BUILD Replacement OpenFiler

Status
Not open for further replies.

JeroenvdBerg

Dabbler
Joined
Aug 27, 2016
Messages
11
I'm looking for a replacement for our 5 year old OpenFiler 'SAN' that is running about 20-30VM's, we now have an old HP machine that has about 3TB storage but we need more and more speed (current drives are a mix of 15k SAS, 7.2k NL-SAS and a bunch of SATA, depending on the workload they get placed on a different datastore comprised of a set of drives)

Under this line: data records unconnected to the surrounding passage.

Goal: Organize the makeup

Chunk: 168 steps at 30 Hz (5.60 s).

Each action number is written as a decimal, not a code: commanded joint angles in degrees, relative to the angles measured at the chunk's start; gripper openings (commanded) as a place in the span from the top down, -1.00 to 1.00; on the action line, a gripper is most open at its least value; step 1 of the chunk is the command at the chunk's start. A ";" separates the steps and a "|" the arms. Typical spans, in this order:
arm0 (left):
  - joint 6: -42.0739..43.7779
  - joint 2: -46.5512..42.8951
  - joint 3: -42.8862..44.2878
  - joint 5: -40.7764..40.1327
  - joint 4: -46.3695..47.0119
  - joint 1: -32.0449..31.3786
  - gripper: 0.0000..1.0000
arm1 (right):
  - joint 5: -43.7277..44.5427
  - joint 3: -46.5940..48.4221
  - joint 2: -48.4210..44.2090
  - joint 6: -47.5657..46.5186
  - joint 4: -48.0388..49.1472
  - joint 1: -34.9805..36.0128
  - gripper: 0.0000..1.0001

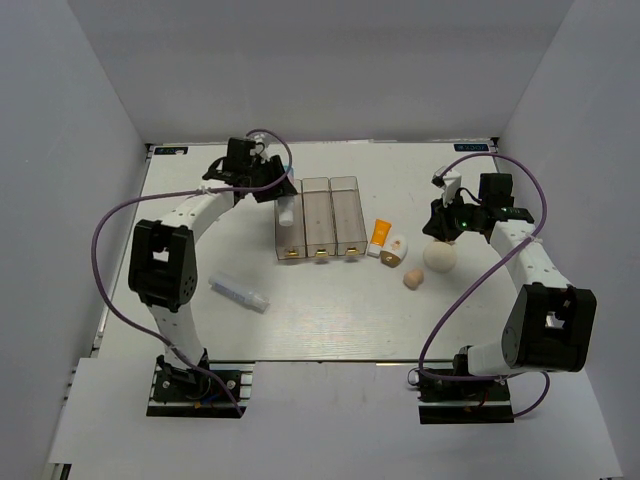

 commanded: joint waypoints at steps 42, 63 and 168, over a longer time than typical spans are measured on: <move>-49.34 -47.61 -35.78 -33.45 -33.46 -2.64 -0.52 | -2.24 0.78 3.05 1.38 1.72 0.00 -0.78; -44.51 -25.11 -35.51 -35.04 -23.98 -1.59 -0.36 | -0.75 -1.68 0.06 1.20 1.72 -0.18 -0.73; -12.78 -32.67 -25.41 -0.33 3.27 -7.30 -0.55 | 21.05 -5.90 12.20 10.09 3.48 -4.57 1.00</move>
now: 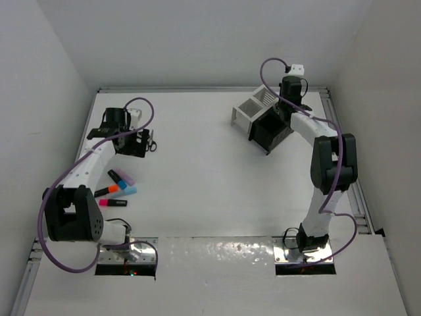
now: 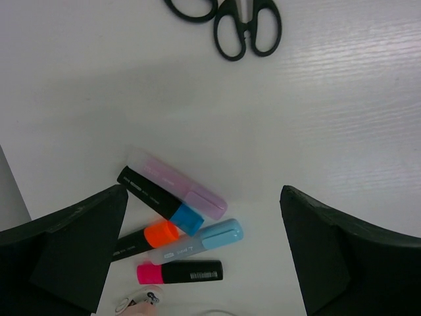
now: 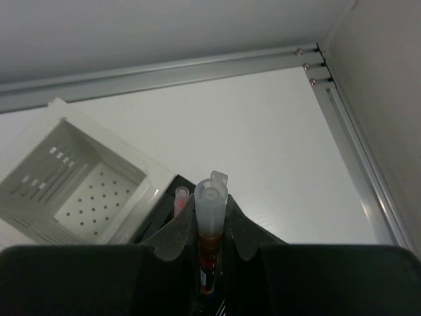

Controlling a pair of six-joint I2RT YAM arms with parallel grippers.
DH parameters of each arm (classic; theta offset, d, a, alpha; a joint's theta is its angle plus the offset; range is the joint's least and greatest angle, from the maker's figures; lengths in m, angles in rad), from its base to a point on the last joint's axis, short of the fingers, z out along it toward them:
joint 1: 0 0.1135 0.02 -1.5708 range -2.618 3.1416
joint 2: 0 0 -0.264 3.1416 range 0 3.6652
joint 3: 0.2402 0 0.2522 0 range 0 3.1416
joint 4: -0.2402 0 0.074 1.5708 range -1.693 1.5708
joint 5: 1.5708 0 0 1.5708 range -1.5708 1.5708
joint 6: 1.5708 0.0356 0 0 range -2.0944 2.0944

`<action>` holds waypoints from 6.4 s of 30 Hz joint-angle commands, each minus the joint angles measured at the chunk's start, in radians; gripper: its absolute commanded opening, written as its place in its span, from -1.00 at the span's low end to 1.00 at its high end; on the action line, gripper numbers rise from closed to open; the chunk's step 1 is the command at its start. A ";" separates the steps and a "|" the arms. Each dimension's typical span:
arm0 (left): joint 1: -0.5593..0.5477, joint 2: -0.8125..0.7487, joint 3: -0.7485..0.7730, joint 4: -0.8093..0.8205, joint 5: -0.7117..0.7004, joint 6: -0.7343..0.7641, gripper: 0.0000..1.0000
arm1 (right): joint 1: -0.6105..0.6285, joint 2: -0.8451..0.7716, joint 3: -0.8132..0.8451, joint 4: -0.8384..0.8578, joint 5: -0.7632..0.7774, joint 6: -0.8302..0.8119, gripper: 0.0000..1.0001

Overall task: Sort the stationery into containers
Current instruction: Place the pen in the storage box, then pick up the pen from the center of the board, then place the pen in the storage box.

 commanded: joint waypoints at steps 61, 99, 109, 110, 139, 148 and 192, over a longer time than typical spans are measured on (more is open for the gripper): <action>0.202 0.111 -0.081 -0.035 0.209 0.927 0.27 | 0.565 -0.587 -0.611 -0.050 -0.225 0.200 0.02; 0.167 0.320 0.029 -0.233 0.201 1.711 0.03 | 0.565 -0.656 -0.681 -0.107 -0.149 0.223 0.07; 0.158 0.357 -0.092 -0.176 0.114 1.687 -0.06 | 0.565 -0.676 -0.695 -0.119 -0.132 0.214 0.08; 0.161 0.363 -0.092 -0.171 0.115 1.677 -0.08 | 0.565 -0.676 -0.694 -0.121 -0.130 0.214 0.08; 0.009 0.182 0.137 -0.113 0.804 0.960 -1.00 | 0.508 -0.717 -0.591 -0.044 -0.295 0.427 0.13; -0.156 0.121 0.210 0.085 0.575 0.325 -1.00 | 0.557 -0.506 -0.398 0.217 -0.449 0.623 0.18; -0.238 0.076 0.289 0.031 0.404 0.140 0.99 | 0.507 -0.275 -0.272 0.265 -0.356 0.509 -1.00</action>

We are a small IT shop that runs databases, fileserver and Exchange mainly Windows as the OS, we are using VMware ESXi as the hypervisior. (3 hosts)
This will be our main storage connected via 10Gbit over iSCSI. (no Samba or NFS)
I want this thing to be screaming fast, expandable, stable and redundant, but at low cost, so:

Superserver 2028R-E1CR24L (X10DRH-iT motherboard)
Intel Xeon E5-1650 v3 6C @ 3,5-3,8GHz (with option to upgrade to a second processor)
Samsung M393A4K40BB0-CPB 32GB x 4
Crucial MX300 2,5" 1TB x 13 in a stripe of 6xRAID1 (1 spare, with option to add 12 more drives in sets of 2)
16GB SATA DOM boot device

Expected maximum performance characteristics:
Usable capacity: 6TB
Redundancy: 1 drive failure per RAID1 set
Speed: 742560.78 IOP's / 4443.29MB/s (@60% read)

Price: +- 5500,- (euro)

As an extra option for more read performance I was dubbing to add a Intel 750 SSD Half Height PCIe 3.0 x4 400GB for L2ARC but I don't think it will be necessary.
And maybe 2x Samsung SM863 240GB (LOG) RAID1 for log writing.

Any concerns/suggestions?
 

Spearfoot

He of the long foot
Moderator
Joined
May 13, 2015
Messages
2,478
Welcome to the forum!

Wow, you are planning on building a really nice, high performance system! I'm green with envy! :)
Superserver 2028R-E1CR24L (X10DRH-iT motherboard)
Intel Xeon E5-1650 v3 6C @ 3,5-3,8GHz (with option to upgrade to a second processor)
Samsung M393A4K40BB0-CPB 32GB x 4
Crucial MX300 2,5" 1TB x 13 in a stripe of 6xRAID1 (1 spare, with option to add 12 more drives in sets of 2)
16GB SATA DOM boot device

Expected maximum performance characteristics:
Usable capacity: 6TB
Redundancy: 1 drive failure per RAID1 set
Speed: 742560.78 IOP's / 4443.29MB/s (@60% read)

Price: +- 5500,- (euro)
Standard advice for iSCSI block VM storage is to use mirrors instead of RAIDZ1/2/3. IOPS scale by vdev, so multiple mirrors deliver more IOPS than an equivalent number of disks in a RAIDZn topology. But you're planning on SSD-based storage instead of hard drives, so you may get perfectly acceptable performance from the striped RAIDZ1 pool you describe.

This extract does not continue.